- **YOUR GOAL**:
Check each line of the data for "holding", then give the number of lines that have it, without any other words.
*** SOURCE DATA Section Begins ***
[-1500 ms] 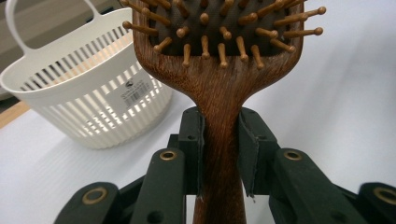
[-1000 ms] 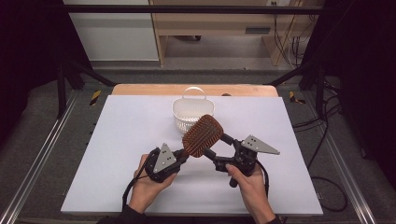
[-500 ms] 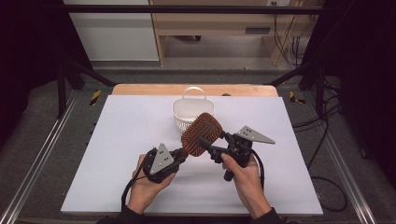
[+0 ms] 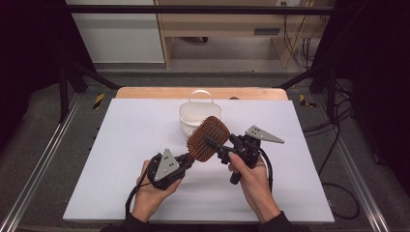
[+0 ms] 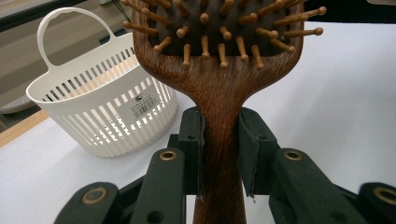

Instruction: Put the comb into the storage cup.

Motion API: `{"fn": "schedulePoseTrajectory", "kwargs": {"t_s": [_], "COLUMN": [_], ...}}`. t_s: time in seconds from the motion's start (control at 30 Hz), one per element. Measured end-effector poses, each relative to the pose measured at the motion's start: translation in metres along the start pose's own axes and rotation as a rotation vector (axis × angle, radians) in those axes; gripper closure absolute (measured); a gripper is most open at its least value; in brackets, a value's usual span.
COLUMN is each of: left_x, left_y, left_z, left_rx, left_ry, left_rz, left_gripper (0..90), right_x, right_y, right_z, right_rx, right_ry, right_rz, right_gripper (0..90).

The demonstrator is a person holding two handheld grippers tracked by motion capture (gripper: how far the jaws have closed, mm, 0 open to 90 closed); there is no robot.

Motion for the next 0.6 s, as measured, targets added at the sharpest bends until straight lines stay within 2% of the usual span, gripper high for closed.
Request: {"fn": "schedulePoseTrajectory", "kwargs": {"t_s": [0.13,0.33,0.6], "left_x": [0.0002,0.0002,0.0024], "left_y": [-0.0009,-0.0009,-0.0020], "left_z": [-0.0019,-0.0023,-0.0010], "left_rx": [0.005,0.006,0.012], "left_ry": [-0.004,-0.007,0.005], "left_rz": [-0.003,-0.007,-0.008], "left_gripper": [72.3,72.3,72.3], "right_x": [-0.0012,-0.0001,0.0002], "right_y": [-0.0007,-0.0029,-0.0038], "right_z": [-0.0020,-0.0024,-0.0012], "right_rx": [-0.006,-0.010,-0.012], "right_ry": [-0.032,-0.041,-0.060], "right_rz": [-0.013,-0.010,-0.017], "right_gripper": [33.0,34.7,41.8]}}
Point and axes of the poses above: each handheld gripper's, and its own axes: y roughly backward along the jaws, x roughly out of its underside, z roughly to its left, the point moved 5 cm from there along -y, roughly forward along the jaws, and after that the axes turned 8 degrees about -x, right-handed, at the moved point
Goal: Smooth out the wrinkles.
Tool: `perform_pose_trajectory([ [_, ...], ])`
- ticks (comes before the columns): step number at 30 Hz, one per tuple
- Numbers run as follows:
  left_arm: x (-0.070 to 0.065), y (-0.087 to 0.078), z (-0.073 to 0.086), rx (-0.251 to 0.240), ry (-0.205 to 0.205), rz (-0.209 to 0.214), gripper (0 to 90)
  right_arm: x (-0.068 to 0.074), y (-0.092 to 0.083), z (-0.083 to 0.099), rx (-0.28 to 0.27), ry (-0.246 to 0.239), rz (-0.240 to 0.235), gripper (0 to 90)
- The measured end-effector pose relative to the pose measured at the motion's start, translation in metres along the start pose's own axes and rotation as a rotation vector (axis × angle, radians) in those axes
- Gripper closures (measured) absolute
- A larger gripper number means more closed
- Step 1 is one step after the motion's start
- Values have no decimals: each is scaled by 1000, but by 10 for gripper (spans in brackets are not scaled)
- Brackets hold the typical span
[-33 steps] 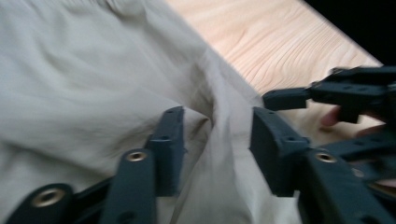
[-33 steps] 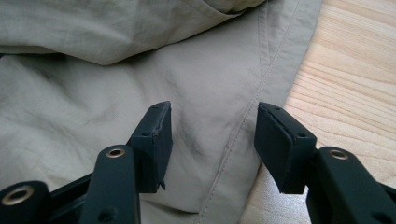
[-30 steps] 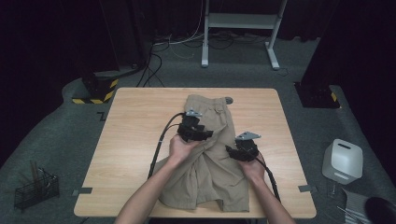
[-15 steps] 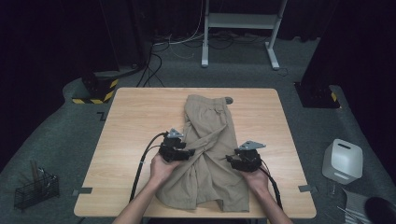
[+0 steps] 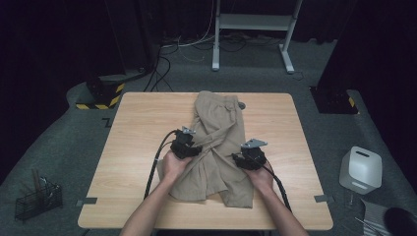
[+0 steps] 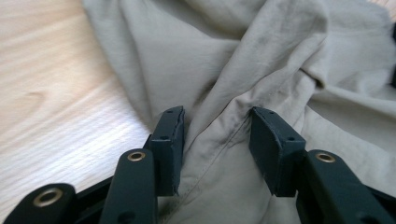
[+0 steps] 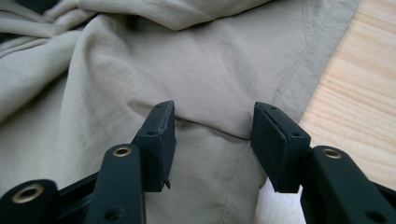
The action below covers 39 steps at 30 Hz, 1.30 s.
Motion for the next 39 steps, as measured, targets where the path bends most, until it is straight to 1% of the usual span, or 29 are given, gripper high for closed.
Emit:
perform_pose_trajectory([
  [2, 0, -10, 3, -19, 2, 10, 652, 0, 0, 0, -1, -4, 2, 499],
  [3, -2, -17, 6, -38, -1, 37, 722, 0, 0, 0, -1, -1, 1, 499],
  [5, -6, -23, 4, -67, 10, 55, 827, 0, 0, 0, -1, -1, 1, 499],
  [7, -13, -28, -2, -100, 10, 91, 865, 0, 0, 0, -1, -1, 1, 499],
  [8, -13, -28, -2, -100, 10, 91, 871, 0, 0, 0, -1, -1, 1, 499],
  [9, -20, -30, -7, -117, 26, 110, 871, 0, 0, 0, -1, -1, 1, 499],
  [10, -31, -33, -14, -139, 51, 136, 875, 0, 0, 0, 0, 0, 1, 499],
  [11, -31, -33, -14, -139, 51, 136, 876, 0, 0, 0, 0, 0, 1, 499],
  [12, -44, -36, -20, -161, 66, 169, 876, 0, 0, 0, 0, 0, 0, 498],
  [13, -44, -36, -20, -161, 66, 169, 876, 0, -1, 0, 1, 2, -1, 498],
  [14, -54, -34, -22, -156, 95, 184, 875, -1, -2, 1, 11, 3, -1, 501],
  [15, -57, -31, -21, -143, 107, 182, 875, -1, -6, 1, 16, -1, -6, 499],
  [16, -57, -31, -21, -143, 107, 182, 875, -1, -6, 1, 16, -1, -6, 499],
  [18, -59, -19, -16, -91, 123, 176, 875, 1, -16, 2, -8, -3, -16, 504],
  [19, -58, -10, -12, -60, 122, 168, 875, 1, -22, 4, -18, 0, -20, 504],
  [20, -55, 2, -7, -29, 99, 165, 876, 2, -32, 9, -18, 14, -34, 503],
  [22, -54, 5, -5, -22, 93, 163, 878, 1, -34, 14, -7, 18, -45, 503],
  [24, -51, 13, -4, -3, 85, 152, 879, 0, -30, 24, 32, 14, -44, 506],
  [27, -50, 13, -8, -15, 67, 158, 881, -1, -28, 24, 11, 7, -31, 510],
  [28, -50, 8, -14, -38, 62, 162, 882, 0, -27, 23, 11, 7, -26, 510],
  [29, -52, -5, -27, -89, 57, 179, 883, 2, -24, 21, 4, -5, -24, 518],
  [30, -54, -11, -34, -118, 49, 200, 883, 3, -22, 20, 2, -11, -26, 522],
  [32, -57, -14, -38, -131, 52, 212, 883, 4, -20, 18, 5, -8, -29, 524],
  [33, -67, -17, -46, -145, 61, 253, 883, 4, -18, 16, 6, -16, -35, 524],
  [35, -80, -8, -46, -109, 78, 292, 881, 5, -14, 13, 2, -18, -38, 523],
  [36, -80, -8, -46, -109, 78, 292, 877, 5, -13, 12, 2, -18, -38, 523],
  [37, -86, -1, -43, -74, 96, 304, 867, 5, -12, 11, 3, -17, -37, 522],
  [38, -91, 8, -39, -38, 125, 301, 867, 5, -12, 11, 3, -17, -37, 522],
  [39, -93, 11, -37, -24, 136, 301, 846, 5, -12, 11, 5, -16, -38, 522],
])
Point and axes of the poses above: each handheld gripper's, and its own axes: y roughly forward along the jaws, z roughly out of its underside, x roughly to its left, the point moved 4 cm from there along y, roughly forward along the jaws, and after that the axes turned 3 degrees about y, right-handed, at the moved point
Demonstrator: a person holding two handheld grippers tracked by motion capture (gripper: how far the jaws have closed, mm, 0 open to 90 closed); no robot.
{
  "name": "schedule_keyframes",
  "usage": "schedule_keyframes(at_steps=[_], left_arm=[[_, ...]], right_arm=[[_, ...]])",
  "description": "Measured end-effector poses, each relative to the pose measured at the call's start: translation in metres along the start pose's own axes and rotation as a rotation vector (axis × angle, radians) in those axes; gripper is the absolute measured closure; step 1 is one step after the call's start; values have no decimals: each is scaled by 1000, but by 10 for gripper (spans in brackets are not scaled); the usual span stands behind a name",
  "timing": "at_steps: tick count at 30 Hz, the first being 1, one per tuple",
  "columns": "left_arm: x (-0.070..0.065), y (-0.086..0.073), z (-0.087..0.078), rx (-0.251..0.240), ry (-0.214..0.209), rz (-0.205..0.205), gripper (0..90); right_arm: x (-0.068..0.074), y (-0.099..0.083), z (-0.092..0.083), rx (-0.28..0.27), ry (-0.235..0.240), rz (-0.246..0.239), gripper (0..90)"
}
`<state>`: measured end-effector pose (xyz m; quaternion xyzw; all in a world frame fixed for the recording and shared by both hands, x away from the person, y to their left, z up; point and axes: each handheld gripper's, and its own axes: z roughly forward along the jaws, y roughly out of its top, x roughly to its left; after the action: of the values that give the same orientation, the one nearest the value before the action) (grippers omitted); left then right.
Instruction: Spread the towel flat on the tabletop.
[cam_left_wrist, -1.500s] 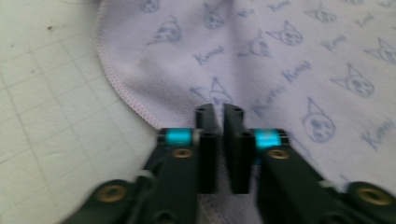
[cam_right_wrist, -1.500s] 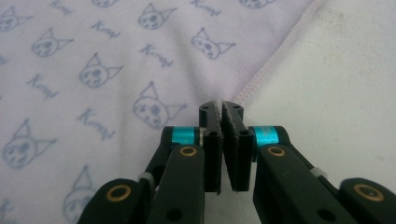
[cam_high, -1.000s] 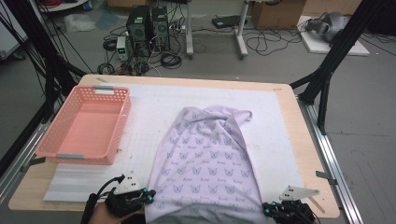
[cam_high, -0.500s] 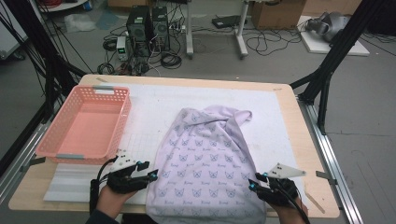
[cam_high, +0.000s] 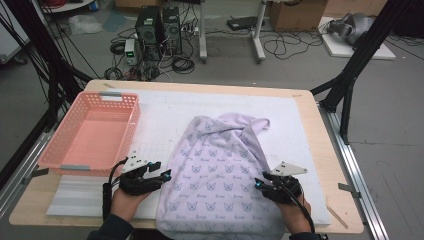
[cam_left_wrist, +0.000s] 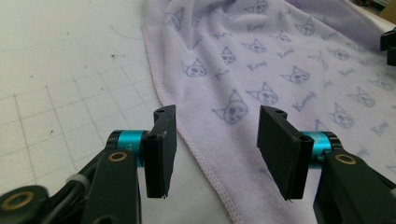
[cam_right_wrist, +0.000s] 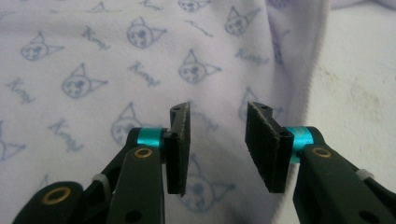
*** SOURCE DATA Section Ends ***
- **SOLUTION FOR THIS EXERCISE**:
2